Whether a federal district court has jurisdiction of a particular action is for the decision of that court itself. In the absence of fraud — and no charge of that is made in the case at bar — the decision by the court with respect to its jurisdiction is unassailable except directly in an authorized appellate tribunal. Stoll v. Gottlieb, 305 U.S. 165, 171, 172, 59 S.Ct. 134, 83 L.Ed. 104.

Here Judge Goddard squarely determined that this court has jurisdiction to pass on whether a declaratory judgment should be awarded in the present case and denied the defendant's motion therefor. All this is manifest from an examination of the pleadings, the motion papers, the briefs before him and the defendant's application for rehearing, as well as from his memorandum dated April 6, 1943, and his order denying the motion dated April 25, 1943.

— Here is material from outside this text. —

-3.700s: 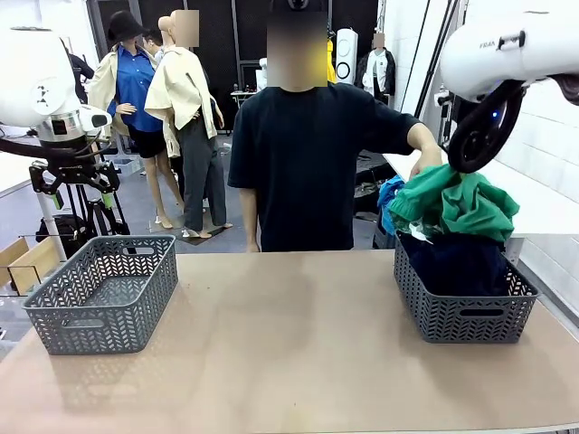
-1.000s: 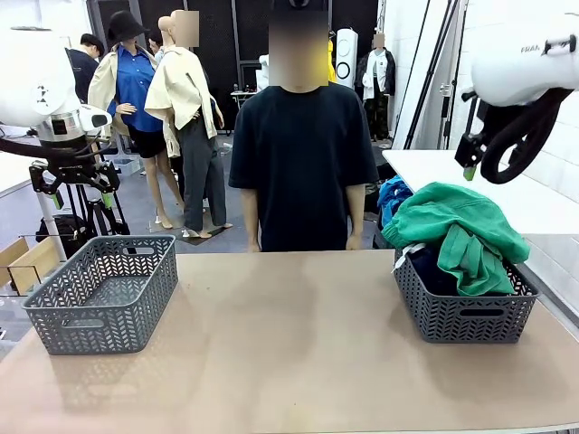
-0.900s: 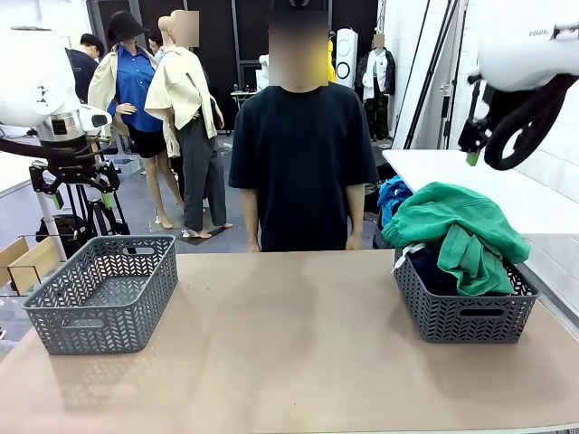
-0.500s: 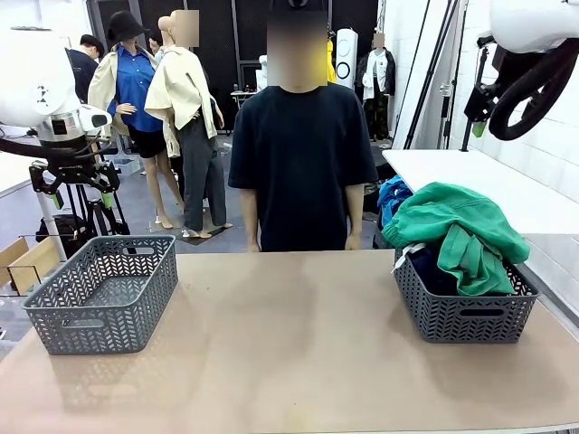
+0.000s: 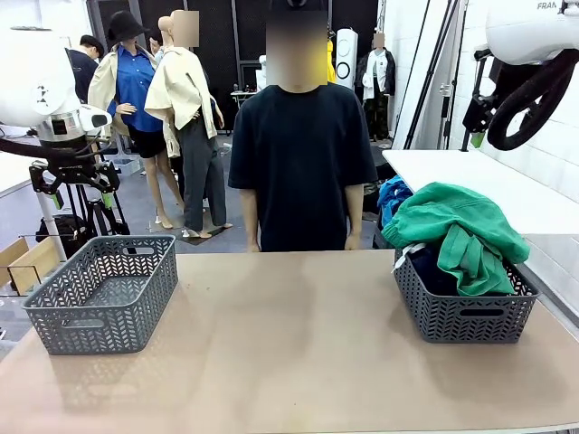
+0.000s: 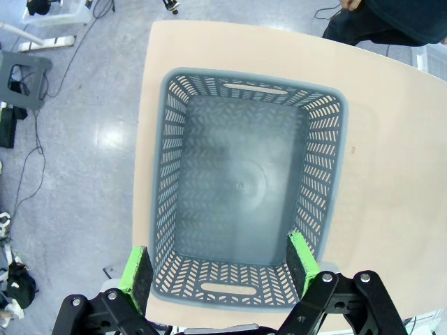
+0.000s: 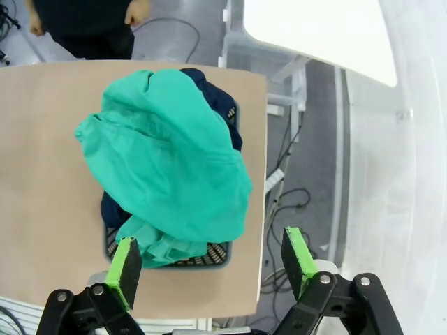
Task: Sort the tops and bottoms.
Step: Sort the clothes according to human instructions.
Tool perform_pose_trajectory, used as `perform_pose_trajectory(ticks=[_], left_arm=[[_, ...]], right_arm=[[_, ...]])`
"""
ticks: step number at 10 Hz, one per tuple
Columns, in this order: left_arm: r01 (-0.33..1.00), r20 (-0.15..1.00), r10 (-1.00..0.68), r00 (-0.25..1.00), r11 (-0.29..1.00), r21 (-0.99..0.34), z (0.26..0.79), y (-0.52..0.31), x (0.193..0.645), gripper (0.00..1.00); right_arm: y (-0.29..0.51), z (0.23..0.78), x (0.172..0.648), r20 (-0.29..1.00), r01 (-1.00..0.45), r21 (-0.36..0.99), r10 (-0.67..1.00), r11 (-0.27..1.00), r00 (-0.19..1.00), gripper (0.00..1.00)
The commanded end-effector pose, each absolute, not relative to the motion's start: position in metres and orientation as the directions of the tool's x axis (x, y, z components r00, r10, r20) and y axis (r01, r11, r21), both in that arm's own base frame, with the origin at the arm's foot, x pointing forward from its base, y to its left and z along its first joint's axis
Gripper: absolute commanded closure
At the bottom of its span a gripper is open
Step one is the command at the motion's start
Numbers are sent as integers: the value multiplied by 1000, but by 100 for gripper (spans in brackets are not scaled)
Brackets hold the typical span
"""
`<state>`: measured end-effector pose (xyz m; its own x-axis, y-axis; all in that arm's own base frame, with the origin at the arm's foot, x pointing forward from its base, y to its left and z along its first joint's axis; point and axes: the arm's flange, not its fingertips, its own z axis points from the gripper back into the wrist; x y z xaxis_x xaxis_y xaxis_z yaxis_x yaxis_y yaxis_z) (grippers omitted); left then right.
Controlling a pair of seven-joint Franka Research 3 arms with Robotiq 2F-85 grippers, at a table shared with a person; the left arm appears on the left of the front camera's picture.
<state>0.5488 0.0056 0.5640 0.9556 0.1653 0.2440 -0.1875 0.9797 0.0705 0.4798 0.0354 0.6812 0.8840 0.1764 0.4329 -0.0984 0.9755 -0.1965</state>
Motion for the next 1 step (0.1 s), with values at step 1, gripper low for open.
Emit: perform_pose_trajectory(ticks=[1], left_arm=[[-181,248,158,956,981,70,566,8,549,0]], right_arm=[[33,679,479,443,-96,-191,174,977,879,0]])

Not alone is it without my province to overrule or review an action by one of my fellow judges sitting in this court, but I am affirmatively bound to accept his ruling at an earlier stage of the same litigation as the law of the case. It has been so definitely held by a court to which I owe obedience. Commercial Union of America v. Anglo-South American Bank, 2 Cir., 10 F.2d 937.

However, if I should go further it would not help the defendant. Not alone, as heretofore pointed out, does jurisdiction once established continue, regardless of changes occurring later; but, so far as I have discovered or has been drawn to my attention, since Judge Goddard's conclusion (that, in the sense of Section 274d of the Judicial Code, 28 U.S.C.A. § 400, at the time of decision there was an "actual controversy" between the plaintiff and the defendant with respect to the matters in suit), there has been no change in any of the essential facts upon which the jurisdiction of this court depends — save that, by paragraphs 3 and 5 of the answer, paragraph 13 of the counterclaim and paragraph 4 of the reply, as well as perhaps by allegations elsewhere in the pleadings, the conclusion of Judge Goddard has been strengthened or confirmed.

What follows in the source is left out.